The paper tackles solving dense linear systems faster than preconditioning by introducing a stochastic optimization algorithm that achieves an error bound of ε in time dependent on matrix properties, specifically improving runtime to O(n^2) when the matrix has a flat-tailed spectrum, and adapts this to sparse matrices and least squares regression.
We give a stochastic optimization algorithm that solves a dense $n\times n$ real-valued linear system $Ax=b$, returning $\tilde x$ such that $\|A\tilde x-b\|\leq ε\|b\|$ in time: $$\tilde O((n^2+nk^{ω-1})\log1/ε),$$ where $k$ is the number of singular values of $A$ larger than $O(1)$ times its smallest positive singular value, $ω< 2.372$ is the matrix multiplication exponent, and $\tilde O$ hides a poly-logarithmic in $n$ factor. When $k=O(n^{1-θ})$ (namely, $A$ has a flat-tailed spectrum, e.g., due to noisy data or regularization), this improves on both the cost of solving the system directly, as well as on the cost of preconditioning an iterative method such as conjugate gradient.

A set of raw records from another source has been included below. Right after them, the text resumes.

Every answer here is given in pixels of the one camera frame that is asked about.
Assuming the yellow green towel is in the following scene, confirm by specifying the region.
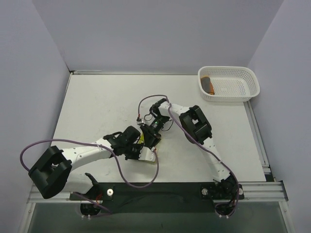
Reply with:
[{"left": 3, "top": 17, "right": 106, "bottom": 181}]
[{"left": 138, "top": 134, "right": 156, "bottom": 153}]

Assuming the aluminium frame rail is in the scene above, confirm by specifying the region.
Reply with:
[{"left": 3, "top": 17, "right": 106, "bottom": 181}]
[{"left": 27, "top": 182, "right": 288, "bottom": 203}]

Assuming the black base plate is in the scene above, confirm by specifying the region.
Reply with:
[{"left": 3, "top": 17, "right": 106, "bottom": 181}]
[{"left": 80, "top": 194, "right": 239, "bottom": 216}]

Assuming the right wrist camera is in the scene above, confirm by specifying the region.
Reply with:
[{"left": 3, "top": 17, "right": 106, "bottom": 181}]
[{"left": 137, "top": 117, "right": 144, "bottom": 125}]

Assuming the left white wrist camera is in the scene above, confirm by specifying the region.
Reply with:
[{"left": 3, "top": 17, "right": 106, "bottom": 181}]
[{"left": 138, "top": 147, "right": 156, "bottom": 162}]

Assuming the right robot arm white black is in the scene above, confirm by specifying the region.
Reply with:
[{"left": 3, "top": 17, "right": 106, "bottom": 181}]
[{"left": 137, "top": 98, "right": 240, "bottom": 199}]

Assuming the white plastic perforated basket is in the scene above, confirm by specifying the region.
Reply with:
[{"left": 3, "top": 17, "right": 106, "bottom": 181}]
[{"left": 197, "top": 66, "right": 260, "bottom": 102}]

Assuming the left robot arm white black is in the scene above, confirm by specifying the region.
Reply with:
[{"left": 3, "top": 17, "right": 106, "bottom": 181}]
[{"left": 28, "top": 126, "right": 155, "bottom": 199}]

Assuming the orange grey towel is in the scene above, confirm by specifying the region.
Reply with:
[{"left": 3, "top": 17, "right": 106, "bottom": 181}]
[{"left": 200, "top": 76, "right": 215, "bottom": 95}]

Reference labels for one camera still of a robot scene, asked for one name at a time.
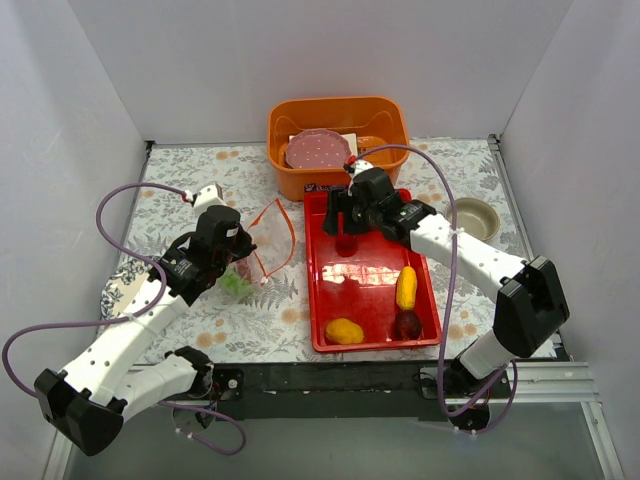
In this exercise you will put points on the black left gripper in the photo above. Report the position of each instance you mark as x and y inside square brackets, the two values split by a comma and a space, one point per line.
[240, 251]

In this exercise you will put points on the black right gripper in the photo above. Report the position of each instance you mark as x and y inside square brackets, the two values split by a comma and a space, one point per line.
[345, 211]

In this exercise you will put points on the green lettuce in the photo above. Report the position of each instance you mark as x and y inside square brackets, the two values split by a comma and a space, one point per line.
[235, 285]

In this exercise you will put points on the red pomegranate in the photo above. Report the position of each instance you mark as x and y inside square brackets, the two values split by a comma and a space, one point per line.
[346, 245]

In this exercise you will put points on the purple grape bunch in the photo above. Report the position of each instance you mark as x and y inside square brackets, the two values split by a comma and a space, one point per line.
[247, 269]

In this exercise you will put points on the clear zip top bag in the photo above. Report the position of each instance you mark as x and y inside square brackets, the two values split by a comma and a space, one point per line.
[273, 234]

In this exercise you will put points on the yellow corn cob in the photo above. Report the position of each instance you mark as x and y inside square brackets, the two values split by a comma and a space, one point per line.
[406, 288]

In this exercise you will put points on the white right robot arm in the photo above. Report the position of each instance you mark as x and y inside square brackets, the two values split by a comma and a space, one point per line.
[529, 300]

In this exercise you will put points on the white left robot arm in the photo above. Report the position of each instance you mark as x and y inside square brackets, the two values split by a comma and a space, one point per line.
[91, 398]

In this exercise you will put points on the pink dotted plate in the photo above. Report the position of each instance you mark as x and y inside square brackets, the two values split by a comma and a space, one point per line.
[318, 150]

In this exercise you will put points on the blue floral plate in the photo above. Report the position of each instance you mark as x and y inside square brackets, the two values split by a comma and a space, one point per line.
[122, 286]

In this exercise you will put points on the red plastic tray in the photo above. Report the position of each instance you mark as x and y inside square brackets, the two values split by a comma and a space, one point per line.
[362, 287]

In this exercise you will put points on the orange plastic bin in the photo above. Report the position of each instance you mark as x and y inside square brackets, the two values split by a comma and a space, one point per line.
[309, 140]

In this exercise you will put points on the floral tablecloth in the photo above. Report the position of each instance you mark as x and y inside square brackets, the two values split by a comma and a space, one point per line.
[272, 324]

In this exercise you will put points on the yellow lemon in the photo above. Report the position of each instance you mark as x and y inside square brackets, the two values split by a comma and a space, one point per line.
[343, 331]

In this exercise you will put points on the beige ceramic bowl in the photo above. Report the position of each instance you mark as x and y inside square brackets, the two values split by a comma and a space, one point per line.
[478, 218]

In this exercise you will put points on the dark red fruit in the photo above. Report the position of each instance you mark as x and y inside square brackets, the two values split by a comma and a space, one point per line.
[407, 325]

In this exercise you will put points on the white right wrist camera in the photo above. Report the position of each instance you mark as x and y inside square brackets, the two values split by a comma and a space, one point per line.
[354, 167]

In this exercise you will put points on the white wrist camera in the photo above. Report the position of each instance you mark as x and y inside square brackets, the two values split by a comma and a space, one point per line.
[354, 167]
[205, 197]

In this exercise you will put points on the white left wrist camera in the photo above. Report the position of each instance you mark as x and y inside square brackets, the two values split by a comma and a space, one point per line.
[205, 197]

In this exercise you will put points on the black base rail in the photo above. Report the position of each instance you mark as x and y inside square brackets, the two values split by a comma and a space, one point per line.
[385, 389]

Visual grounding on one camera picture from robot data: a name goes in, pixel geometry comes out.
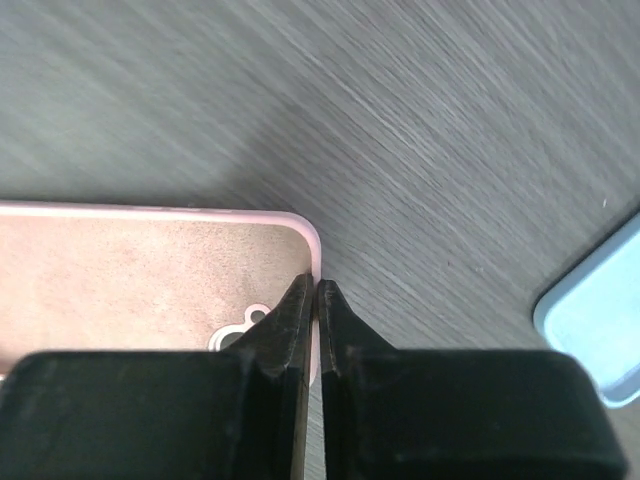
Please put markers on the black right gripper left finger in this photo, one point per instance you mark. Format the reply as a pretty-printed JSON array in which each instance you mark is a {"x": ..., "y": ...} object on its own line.
[{"x": 240, "y": 413}]

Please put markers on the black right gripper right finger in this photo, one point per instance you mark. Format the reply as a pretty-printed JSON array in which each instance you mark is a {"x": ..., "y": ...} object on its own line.
[{"x": 393, "y": 413}]

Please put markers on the pink phone case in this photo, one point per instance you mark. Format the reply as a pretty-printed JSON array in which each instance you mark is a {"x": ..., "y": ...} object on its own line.
[{"x": 90, "y": 277}]

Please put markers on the light blue phone case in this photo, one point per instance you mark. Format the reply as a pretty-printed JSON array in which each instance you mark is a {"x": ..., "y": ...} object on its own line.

In particular, our algorithm has an $\tilde O(n^2)$ runtime when $k=O(n^{0.729})$. We further adapt this result to sparse positive semidefinite matrices and least squares regression. Our main algorithm can be viewed as a randomized block coordinate descent method, where the key challenge is simultaneously ensuring good convergence and fast per-iteration time. In our analysis, we use theory of majorization for elementary symmetric polynomials to establish a sharp convergence guarantee when coordinate blocks are sampled using a determinantal point process. We then use a Markov chain coupling argument to show that similar convergence can be attained with a cheaper sampling scheme, and accelerate the block coordinate descent update via matrix sketching.